Below are entries. Copy exactly the lines running from the line that holds "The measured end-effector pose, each" to the line that holds "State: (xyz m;", with both ends included.

────────────────

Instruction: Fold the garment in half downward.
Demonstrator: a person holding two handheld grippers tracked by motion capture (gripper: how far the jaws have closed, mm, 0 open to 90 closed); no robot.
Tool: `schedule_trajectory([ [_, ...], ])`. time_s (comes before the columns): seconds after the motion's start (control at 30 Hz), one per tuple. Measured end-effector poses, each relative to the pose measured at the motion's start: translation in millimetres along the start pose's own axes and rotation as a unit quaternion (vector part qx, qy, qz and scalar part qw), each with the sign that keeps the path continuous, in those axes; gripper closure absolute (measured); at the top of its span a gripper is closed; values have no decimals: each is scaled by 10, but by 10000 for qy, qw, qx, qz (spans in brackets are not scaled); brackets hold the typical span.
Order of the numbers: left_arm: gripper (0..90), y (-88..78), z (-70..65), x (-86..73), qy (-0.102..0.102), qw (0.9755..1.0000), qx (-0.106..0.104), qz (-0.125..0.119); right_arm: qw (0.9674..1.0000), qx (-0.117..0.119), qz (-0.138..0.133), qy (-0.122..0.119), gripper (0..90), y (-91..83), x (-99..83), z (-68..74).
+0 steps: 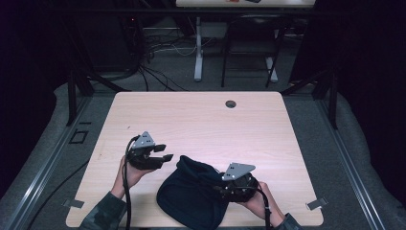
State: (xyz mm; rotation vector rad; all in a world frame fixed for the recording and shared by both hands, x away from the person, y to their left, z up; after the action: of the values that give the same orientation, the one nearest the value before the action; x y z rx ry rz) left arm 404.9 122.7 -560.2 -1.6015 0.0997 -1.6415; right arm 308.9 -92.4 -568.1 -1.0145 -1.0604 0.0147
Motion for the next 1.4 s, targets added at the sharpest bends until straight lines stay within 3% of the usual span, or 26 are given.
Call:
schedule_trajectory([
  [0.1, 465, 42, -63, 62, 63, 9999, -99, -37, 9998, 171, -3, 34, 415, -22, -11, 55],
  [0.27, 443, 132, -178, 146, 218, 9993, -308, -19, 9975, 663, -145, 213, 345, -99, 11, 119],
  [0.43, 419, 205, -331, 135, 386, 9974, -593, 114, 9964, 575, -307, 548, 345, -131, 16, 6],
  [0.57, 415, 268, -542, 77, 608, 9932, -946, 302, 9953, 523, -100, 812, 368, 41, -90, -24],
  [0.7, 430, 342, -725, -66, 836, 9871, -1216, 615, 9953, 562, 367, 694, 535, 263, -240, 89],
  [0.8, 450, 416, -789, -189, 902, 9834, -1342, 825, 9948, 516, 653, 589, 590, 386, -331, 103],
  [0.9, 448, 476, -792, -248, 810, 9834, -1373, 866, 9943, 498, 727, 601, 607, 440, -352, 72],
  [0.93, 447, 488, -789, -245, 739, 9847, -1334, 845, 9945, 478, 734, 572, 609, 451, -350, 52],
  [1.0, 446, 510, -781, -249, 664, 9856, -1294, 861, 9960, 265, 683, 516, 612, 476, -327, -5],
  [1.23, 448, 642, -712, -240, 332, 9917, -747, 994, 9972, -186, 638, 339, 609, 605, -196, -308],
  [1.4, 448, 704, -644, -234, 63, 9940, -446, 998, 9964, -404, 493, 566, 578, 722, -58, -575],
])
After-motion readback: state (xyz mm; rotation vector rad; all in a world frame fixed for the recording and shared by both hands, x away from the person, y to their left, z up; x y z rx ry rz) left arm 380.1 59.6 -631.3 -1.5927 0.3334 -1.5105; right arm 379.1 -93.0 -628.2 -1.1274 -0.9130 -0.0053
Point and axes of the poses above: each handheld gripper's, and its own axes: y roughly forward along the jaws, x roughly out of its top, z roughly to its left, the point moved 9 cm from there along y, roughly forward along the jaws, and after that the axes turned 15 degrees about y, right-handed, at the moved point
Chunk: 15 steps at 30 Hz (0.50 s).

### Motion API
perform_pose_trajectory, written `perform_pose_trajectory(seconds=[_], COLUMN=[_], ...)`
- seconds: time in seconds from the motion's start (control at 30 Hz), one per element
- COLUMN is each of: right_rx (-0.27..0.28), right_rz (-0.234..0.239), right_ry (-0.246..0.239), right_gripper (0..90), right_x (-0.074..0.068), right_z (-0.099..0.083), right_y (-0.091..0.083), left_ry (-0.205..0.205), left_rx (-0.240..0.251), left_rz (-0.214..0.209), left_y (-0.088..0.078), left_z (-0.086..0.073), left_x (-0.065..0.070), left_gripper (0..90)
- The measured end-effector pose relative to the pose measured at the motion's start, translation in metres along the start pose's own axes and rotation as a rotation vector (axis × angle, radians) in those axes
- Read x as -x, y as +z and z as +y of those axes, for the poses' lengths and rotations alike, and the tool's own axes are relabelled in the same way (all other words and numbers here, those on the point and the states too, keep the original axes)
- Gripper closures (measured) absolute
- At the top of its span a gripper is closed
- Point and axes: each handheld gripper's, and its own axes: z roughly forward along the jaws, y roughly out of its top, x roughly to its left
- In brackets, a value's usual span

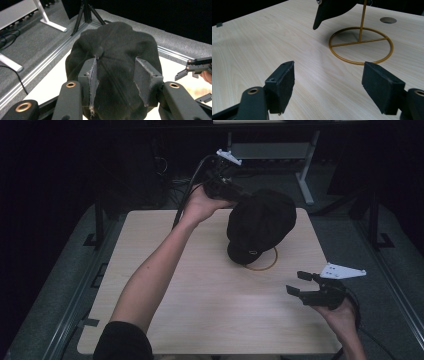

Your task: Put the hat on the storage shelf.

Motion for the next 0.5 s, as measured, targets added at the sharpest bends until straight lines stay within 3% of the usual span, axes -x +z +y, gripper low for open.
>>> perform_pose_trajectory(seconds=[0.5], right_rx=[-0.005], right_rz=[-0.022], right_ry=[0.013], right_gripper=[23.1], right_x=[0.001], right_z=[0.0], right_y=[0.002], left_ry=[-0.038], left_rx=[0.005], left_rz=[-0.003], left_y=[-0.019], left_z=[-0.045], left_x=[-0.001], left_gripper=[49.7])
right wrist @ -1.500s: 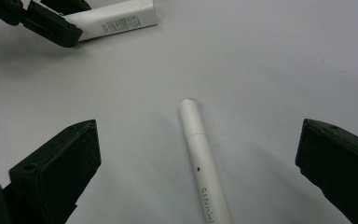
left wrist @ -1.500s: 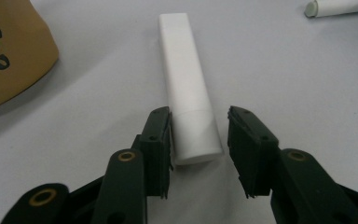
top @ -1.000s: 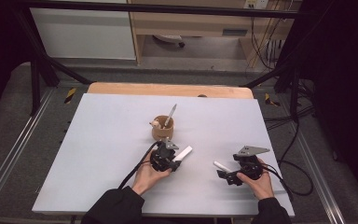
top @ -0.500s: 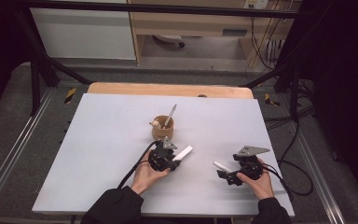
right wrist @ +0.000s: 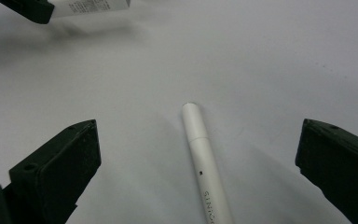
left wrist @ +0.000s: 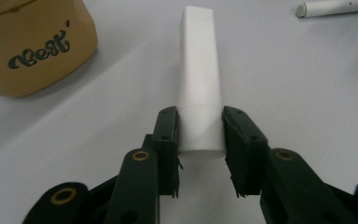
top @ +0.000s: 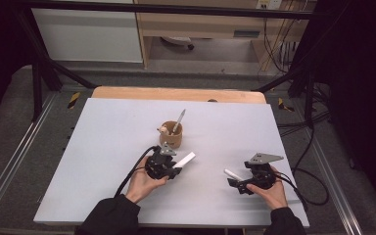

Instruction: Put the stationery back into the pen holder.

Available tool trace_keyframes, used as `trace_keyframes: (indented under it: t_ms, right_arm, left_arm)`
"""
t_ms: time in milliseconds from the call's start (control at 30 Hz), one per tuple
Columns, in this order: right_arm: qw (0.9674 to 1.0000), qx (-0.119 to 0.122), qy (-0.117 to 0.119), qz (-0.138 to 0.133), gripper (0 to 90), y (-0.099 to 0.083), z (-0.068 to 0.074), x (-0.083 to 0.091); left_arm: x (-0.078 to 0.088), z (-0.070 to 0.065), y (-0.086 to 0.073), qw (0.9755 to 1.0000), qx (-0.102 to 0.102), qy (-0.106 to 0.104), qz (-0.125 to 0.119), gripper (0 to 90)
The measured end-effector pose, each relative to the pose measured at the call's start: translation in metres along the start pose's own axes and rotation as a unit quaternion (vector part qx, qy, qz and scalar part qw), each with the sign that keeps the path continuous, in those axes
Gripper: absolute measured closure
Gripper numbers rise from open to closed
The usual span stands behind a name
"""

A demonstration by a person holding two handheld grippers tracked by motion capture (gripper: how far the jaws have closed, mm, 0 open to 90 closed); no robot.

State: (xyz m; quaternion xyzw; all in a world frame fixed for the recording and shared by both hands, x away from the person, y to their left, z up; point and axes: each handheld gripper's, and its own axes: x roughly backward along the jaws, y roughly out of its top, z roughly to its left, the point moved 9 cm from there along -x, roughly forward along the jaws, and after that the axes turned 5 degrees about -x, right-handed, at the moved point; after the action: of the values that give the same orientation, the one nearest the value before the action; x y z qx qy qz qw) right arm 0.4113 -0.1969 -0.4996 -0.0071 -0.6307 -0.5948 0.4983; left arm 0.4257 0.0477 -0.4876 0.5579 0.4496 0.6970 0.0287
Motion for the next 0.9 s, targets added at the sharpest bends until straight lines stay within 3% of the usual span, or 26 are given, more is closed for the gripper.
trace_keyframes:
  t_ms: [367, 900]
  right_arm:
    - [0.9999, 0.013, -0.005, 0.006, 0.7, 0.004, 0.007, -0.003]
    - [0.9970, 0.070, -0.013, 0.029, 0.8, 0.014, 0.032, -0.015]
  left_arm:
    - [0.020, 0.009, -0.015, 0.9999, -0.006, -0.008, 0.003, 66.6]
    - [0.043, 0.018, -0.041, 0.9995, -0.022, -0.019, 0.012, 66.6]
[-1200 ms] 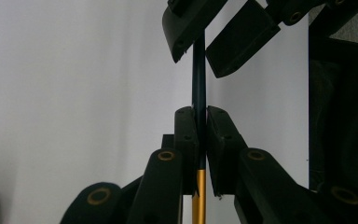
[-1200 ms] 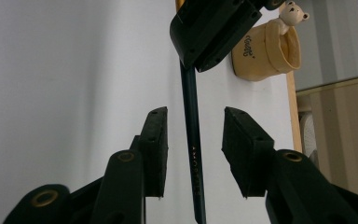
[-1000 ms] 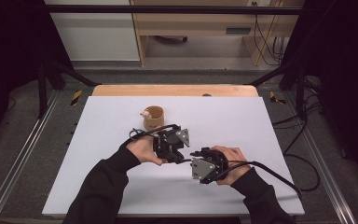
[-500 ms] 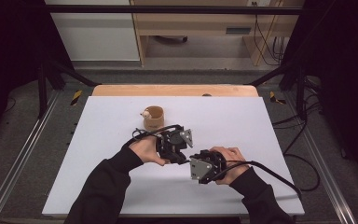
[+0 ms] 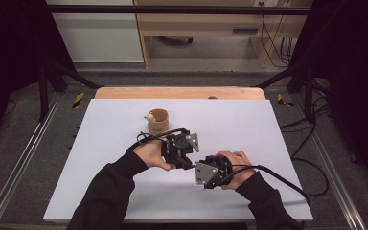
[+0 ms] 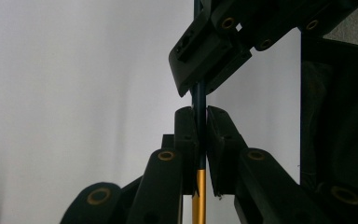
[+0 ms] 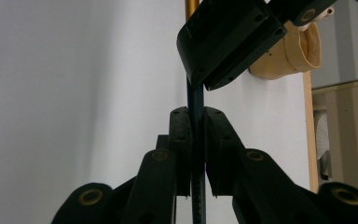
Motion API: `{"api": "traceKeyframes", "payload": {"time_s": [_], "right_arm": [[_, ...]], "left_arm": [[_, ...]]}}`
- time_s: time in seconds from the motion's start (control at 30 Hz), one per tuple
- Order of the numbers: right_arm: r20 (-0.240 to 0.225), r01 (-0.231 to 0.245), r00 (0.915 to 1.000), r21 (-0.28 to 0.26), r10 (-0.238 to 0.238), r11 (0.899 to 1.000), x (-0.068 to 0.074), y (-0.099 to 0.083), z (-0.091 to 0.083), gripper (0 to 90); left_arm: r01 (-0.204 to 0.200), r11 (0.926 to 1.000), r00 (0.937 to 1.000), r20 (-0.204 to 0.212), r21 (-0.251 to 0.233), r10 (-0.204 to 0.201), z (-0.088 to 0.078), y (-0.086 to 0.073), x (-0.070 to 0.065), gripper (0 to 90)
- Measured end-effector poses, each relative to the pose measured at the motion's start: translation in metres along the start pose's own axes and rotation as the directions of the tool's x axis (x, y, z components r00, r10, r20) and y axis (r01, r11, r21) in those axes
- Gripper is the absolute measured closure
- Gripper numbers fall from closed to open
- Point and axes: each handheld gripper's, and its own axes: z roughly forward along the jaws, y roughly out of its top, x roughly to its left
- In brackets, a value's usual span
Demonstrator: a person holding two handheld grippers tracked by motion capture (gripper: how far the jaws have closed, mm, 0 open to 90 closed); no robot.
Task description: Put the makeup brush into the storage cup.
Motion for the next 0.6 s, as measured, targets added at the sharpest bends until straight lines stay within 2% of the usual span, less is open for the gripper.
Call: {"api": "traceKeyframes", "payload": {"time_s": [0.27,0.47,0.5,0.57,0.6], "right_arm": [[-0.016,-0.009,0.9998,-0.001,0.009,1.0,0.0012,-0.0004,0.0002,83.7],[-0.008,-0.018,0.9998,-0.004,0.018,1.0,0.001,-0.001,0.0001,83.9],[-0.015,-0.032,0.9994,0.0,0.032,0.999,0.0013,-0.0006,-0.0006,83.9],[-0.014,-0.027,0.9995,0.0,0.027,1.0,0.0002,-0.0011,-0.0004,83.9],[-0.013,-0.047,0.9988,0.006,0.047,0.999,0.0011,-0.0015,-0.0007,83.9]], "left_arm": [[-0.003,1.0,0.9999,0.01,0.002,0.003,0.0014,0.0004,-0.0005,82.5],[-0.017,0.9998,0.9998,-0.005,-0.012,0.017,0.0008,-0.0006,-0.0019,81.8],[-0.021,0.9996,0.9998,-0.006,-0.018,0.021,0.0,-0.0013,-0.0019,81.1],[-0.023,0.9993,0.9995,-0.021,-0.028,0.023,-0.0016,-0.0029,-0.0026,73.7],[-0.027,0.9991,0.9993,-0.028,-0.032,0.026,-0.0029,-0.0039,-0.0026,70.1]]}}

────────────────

**Solution for this task**
The measured end-effector pose, each relative to the pose measured at the call's start: translation in metres along the start pose's own axes and rotation as a unit quaternion (vector part qx, qy, qz and scalar part qw), each with the sign that keeps the path continuous, in those axes
Gripper: absolute measured closure
Gripper numbers rise from open to closed
The usual span stands behind a name
"""

A demonstration by a person holding two handheld grippers tracked by motion capture (gripper: how far the jaws have closed, mm, 0 open to 90 closed); no robot.

State: (xyz m; quaternion xyzw; all in a world frame fixed for the recording and shared by both hands, x away from the person, y to their left, z up; point and axes: each handheld gripper's, and its own axes: x roughly backward along the jaws, y roughly out of its top, z roughly to its left, the point moved 9 cm from there along -x, roughly forward along the jaws, and after that the axes turned 5 degrees about -x, right-handed, at the moved point; after the action: of the values that give the same orientation, the one nearest the value before the action; x y z qx qy qz qw) right arm 0.4113 -0.1969 -0.4996 -0.0071 -0.6307 -0.5948 0.4983; left arm 0.4257 0.0477 -0.4876 0.5579 0.4496 0.6970 0.0287

Work on the answer has been completed.